On 08/24/11 14:44, Marc Bevand wrote:
I run Solaris 11 Express, successfully joined an AD domain with "smbadm
join" and with a proper Kerberos config like [1]. Can anybody tell me
why files created by these users locally (on Solaris itself, not through
CIFS!) end up with the ownership of 'nobody'?

# id uid=0(root) gid=0(root)
# su - myu...@example.com
su: No directory!
Using home=/
$ id uid=2147491842(myu...@example.com) gid=2147483650(Domain us...@example.com)
$ touch /tmp/test
$ ls -l /tmp/test
-rw-r--r--   1 nobody   nobody         0 Aug 24 14:28 /tmp/test

Oh, wow, you're off in uncharted territory.

You've got "ad" in your nsswitch.conf, right?

"ad" (and so the names that it handles, like myu...@example.com) isn't intended for Solaris login. It's intended only to allow you to see and manipulate Windows identities using tools like "ls -l" and "chown". It takes care to prevent login by setting the encrypted password to "*NP*".

However, you're using "su" as root, and so you're bypassing the password check and getting to a shell as a Windows user with an ephemeral ID. We've thought about supporting that case, but we know that there are a number of problems with it and we thought that people couldn't get there.

What you're seeing is that tmpfs, the file system that supports /tmp, doesn't support Windows identities in its file metadata. If you were to do your experiment in a ZFS file system you would probably get the file metadata behavior that you expect.

However, again, running an interactive shell as a Windows user is not supported and there may be any number of issues.

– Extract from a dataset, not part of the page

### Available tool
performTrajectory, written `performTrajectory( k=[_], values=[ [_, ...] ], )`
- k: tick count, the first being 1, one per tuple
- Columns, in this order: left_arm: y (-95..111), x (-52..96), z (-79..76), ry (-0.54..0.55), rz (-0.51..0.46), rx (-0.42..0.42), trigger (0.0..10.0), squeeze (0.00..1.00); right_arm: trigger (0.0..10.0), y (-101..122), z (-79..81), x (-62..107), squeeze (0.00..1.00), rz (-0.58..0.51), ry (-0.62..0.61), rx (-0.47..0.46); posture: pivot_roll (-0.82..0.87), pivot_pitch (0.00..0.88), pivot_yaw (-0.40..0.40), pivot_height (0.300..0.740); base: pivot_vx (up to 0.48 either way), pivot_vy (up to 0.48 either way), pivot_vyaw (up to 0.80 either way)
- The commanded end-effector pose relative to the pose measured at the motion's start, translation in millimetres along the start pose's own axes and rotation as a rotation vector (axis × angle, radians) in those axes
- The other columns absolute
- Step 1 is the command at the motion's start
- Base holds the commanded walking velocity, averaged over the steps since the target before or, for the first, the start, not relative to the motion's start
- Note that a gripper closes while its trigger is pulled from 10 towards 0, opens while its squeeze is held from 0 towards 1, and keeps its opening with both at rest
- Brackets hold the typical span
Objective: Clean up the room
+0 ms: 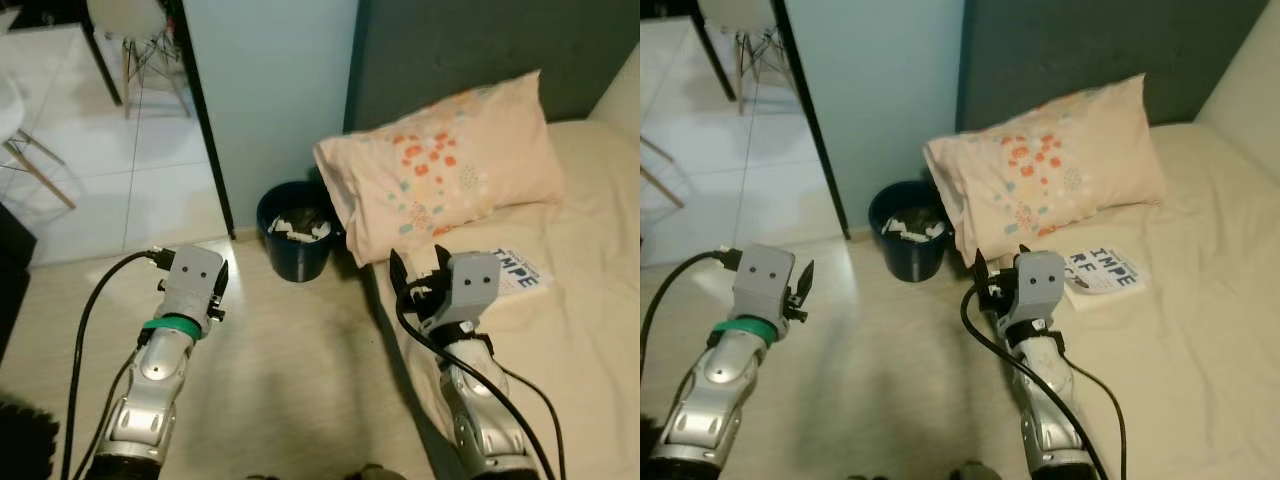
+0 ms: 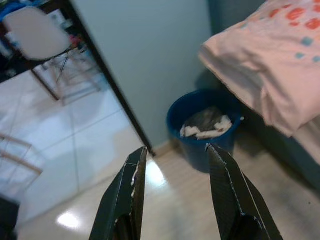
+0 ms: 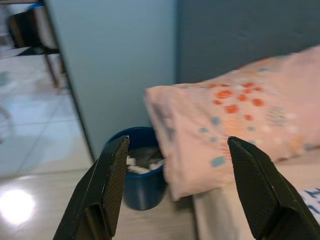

If you want to have your Windows users log into your Solaris system, you need to arrange for them to have UNIX accounts, and you need to map the Windows identities to the corresponding UNIX accounts. Probably the best way to do that (though a little tricky) is to set up Microsoft's Identity Management for UNIX on your AD server and populate things like user IDs, shell selections, home directories, and so on in your AD data. You can then configure idmap to use IDMU (which is easy) and that will get your Windows and UNIX accounts equated. You would also need to configure the "ldap" name service switch back end to use the AD server, with schema mapping to match the AD server schema up with the schema that the "ldap" back end needs. You would also configure Solaris Kerberos to authenticate against AD, and configure Solaris PAM to use Kerberos. (Getting those right is tricky.) If you got all of that working, you'd have a pretty fully integrated environment. Your users would be able to use SMB from Windows and would be able to log in and get a shell using their "Pre-Windows-2000 logon id" and their regular password.